*** Begin section ***

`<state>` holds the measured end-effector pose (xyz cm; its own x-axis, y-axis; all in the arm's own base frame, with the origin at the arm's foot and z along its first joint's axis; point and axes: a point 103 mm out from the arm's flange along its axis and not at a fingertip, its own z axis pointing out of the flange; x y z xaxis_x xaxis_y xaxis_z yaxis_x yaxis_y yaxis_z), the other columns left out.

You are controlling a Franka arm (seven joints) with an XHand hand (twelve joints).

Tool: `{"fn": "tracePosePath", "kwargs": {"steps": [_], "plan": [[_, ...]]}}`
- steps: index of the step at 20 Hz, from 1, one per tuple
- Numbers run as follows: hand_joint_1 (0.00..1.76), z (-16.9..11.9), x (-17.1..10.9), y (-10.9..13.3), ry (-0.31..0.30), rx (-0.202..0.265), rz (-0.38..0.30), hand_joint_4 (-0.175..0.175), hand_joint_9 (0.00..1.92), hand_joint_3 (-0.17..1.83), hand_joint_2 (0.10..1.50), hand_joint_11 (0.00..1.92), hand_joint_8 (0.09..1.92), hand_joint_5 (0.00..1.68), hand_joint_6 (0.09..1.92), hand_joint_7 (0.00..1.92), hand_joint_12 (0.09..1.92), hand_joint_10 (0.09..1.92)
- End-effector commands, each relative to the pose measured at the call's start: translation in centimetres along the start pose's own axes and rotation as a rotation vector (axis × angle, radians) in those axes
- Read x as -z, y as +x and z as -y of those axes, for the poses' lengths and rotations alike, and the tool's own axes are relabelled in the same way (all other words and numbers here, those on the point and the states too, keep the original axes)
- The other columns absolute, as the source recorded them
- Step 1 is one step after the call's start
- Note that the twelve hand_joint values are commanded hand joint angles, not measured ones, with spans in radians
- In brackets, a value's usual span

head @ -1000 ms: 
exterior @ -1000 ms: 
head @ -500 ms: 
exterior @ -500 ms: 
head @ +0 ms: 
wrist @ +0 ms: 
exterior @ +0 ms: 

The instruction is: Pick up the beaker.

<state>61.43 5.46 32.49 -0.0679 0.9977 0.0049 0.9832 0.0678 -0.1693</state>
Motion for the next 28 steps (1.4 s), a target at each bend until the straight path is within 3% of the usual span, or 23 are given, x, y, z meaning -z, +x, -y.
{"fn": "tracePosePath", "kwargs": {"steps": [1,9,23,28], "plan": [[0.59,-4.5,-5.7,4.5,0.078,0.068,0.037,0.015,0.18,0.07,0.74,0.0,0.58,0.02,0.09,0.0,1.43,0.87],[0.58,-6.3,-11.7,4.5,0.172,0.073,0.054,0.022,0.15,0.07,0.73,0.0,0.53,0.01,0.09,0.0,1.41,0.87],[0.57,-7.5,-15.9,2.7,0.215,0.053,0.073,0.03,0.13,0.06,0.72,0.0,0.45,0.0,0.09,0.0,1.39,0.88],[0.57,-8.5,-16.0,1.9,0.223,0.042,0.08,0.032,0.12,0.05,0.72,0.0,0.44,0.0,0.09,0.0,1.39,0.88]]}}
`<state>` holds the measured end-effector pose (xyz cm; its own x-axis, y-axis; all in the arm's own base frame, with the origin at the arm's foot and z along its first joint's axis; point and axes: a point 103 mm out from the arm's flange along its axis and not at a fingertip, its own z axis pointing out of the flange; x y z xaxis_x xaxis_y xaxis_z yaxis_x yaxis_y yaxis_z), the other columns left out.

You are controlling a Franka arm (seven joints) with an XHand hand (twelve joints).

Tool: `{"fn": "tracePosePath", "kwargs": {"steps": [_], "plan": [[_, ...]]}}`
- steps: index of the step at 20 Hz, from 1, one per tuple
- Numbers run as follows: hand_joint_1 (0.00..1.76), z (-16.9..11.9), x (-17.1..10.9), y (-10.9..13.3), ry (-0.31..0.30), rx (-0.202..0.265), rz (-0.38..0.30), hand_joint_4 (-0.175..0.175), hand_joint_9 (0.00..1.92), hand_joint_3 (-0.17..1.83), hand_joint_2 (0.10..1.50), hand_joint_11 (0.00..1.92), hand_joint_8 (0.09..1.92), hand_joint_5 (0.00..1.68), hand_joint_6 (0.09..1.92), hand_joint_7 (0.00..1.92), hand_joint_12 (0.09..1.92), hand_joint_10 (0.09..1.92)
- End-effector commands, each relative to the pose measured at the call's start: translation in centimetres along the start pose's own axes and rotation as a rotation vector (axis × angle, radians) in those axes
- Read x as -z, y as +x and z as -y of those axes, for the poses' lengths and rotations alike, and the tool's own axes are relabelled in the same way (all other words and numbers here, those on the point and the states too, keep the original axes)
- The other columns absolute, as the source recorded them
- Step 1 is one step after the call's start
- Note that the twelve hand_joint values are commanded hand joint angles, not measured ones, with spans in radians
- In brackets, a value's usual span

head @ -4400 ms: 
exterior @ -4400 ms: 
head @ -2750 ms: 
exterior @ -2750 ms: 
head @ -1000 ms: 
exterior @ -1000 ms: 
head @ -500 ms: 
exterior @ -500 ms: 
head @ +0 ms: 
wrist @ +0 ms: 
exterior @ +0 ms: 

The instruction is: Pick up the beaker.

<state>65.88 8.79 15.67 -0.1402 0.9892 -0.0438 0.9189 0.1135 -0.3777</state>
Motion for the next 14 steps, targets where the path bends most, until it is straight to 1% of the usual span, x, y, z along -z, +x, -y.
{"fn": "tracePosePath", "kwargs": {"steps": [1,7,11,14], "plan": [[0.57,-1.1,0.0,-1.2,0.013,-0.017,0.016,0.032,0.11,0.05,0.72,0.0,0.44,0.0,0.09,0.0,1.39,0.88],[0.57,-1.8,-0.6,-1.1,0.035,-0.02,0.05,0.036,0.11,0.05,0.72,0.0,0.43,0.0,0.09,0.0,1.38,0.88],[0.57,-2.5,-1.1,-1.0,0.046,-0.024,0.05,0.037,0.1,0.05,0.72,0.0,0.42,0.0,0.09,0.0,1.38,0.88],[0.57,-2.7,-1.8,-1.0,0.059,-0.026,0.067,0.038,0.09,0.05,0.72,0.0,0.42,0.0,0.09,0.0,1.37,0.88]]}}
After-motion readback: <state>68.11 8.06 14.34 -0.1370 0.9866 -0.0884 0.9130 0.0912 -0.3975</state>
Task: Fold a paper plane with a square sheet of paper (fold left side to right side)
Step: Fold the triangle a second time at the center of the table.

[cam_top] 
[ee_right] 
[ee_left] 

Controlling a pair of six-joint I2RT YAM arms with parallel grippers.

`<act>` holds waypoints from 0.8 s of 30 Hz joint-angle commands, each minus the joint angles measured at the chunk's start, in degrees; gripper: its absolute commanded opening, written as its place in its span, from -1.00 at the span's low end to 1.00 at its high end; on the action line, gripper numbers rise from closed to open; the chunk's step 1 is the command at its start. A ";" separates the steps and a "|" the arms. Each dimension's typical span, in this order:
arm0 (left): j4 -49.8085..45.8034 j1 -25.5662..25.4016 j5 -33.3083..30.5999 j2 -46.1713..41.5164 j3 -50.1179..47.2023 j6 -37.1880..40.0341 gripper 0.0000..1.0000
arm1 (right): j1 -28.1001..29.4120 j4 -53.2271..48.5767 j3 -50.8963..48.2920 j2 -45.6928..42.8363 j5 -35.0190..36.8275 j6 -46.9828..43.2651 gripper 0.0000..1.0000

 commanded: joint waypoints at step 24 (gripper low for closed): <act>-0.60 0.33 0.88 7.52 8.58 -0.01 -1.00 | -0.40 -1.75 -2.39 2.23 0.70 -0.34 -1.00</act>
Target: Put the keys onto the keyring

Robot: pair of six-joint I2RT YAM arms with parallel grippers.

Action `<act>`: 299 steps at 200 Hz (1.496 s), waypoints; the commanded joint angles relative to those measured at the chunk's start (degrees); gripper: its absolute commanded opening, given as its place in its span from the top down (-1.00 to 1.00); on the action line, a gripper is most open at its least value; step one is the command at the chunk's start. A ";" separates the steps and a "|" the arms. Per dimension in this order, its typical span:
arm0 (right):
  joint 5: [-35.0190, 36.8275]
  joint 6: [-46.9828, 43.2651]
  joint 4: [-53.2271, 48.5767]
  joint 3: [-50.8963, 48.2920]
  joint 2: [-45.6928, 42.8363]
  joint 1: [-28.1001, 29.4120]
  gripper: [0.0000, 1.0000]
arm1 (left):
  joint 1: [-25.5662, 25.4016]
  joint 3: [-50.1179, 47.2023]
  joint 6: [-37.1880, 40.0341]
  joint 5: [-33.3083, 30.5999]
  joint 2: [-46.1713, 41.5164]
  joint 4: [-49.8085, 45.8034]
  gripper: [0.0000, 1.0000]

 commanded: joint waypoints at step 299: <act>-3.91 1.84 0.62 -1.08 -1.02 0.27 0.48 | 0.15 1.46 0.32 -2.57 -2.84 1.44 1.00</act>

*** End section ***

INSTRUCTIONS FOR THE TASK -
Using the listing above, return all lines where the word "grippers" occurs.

SOLUTION FOR THIS PROBLEM -
Controlling a pair of six-joint I2RT YAM arms with parallel grippers.
Robot: pair of six-joint I2RT YAM arms with parallel grippers.

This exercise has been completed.